I’ve recently had the pleasure of providing some assistance to my lovely wife through her first serious Python coding, and one of many things she expressed surprise at was the lack of a ‘switch‘ statement. At the time, I advised her that such a statement is superfluous, and that she should simply use an if…elif…else instead. I then forgot all about it.
Until today, when I found myself refactoring a Pythonic kind of switch into my own code.
I started with this ugly little lump:
def convert(self, params):
action = params[0]
if action == 'M':
x, y = self.get_point(params)
current_path = [(x, y)]
elif action == 'L':
x, y = self.get_point(params)
current_path.append((x, y))
elif action in 'zZ':
if current_path[0] == current_path[-1]:
current_path = current_path[:-1]
if len(current_path) < 3:
raise ParseError('loop needs 3 or more verts')

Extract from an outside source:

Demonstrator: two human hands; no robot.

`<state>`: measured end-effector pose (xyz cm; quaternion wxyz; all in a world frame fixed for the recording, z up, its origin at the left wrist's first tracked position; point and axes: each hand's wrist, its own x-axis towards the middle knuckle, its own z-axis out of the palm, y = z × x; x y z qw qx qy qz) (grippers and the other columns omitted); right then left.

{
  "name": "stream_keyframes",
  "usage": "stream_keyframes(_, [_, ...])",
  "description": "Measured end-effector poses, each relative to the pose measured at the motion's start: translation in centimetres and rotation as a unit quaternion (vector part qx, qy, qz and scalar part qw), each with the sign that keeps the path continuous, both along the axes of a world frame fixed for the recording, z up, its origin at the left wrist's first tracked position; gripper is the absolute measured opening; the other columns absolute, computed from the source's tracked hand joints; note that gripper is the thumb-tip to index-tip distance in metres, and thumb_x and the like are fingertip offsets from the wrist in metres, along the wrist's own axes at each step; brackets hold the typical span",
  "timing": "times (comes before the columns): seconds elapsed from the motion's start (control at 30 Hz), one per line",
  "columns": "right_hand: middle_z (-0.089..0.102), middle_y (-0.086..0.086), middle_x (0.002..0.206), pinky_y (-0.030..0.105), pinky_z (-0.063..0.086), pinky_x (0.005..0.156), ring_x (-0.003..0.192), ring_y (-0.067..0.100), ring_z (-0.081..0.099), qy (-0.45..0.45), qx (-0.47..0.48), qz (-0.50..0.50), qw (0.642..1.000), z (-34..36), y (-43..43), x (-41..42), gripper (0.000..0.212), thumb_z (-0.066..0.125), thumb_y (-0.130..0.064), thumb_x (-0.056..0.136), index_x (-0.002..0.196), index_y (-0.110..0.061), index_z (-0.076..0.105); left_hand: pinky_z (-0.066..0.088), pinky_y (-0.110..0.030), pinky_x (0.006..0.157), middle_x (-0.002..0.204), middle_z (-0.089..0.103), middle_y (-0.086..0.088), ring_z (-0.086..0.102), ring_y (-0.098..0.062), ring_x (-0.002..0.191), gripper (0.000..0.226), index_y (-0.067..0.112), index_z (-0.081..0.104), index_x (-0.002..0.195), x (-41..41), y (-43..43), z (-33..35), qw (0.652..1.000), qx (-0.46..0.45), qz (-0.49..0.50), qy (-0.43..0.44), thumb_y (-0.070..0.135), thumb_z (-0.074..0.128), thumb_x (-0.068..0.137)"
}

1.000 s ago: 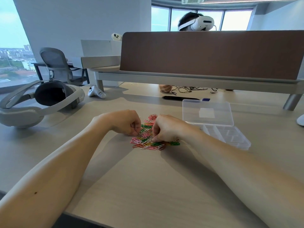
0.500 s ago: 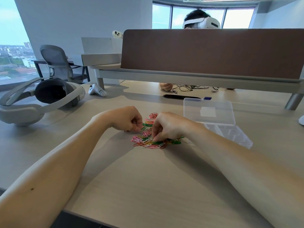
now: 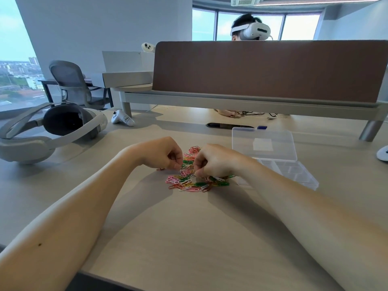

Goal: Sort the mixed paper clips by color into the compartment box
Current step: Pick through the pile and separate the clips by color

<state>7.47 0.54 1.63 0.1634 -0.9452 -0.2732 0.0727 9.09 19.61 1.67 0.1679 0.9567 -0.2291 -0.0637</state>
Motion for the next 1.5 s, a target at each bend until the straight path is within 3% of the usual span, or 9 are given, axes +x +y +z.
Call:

loops.append(current_path)
current_path = None
else:
msg = 'unsupported svg path command: %s' % (action,)
raise ParseError(msg)
This is from the guts of an SVG parsing module I was hacking up, but what it actually does isn’t important. Its only salient feature for today is that it consists of a big switch-like if…elif…else statement. I was going to be adding plenty more cases to this logic, and it was sure going to get ugly. How can we make it better?
First, I extract the logic from each branch of the if into functions. In this case, I chose to make them methods of the current class. Standalone functions (outside the class, without a ‘self‘ parameter) would also work, if they didn’t need access to shared state.
def onMove(self, params):
x, y = self.get_point(params)
self.current_path = [(x, y)]
def onLine(self, params):
x, y = self.get_point(params)
self.current_path.append((x, y))
def onClose(self, params):
if self.current_path[0] == self.current_path[-1]:
self.current_path = self.current_path[:-1]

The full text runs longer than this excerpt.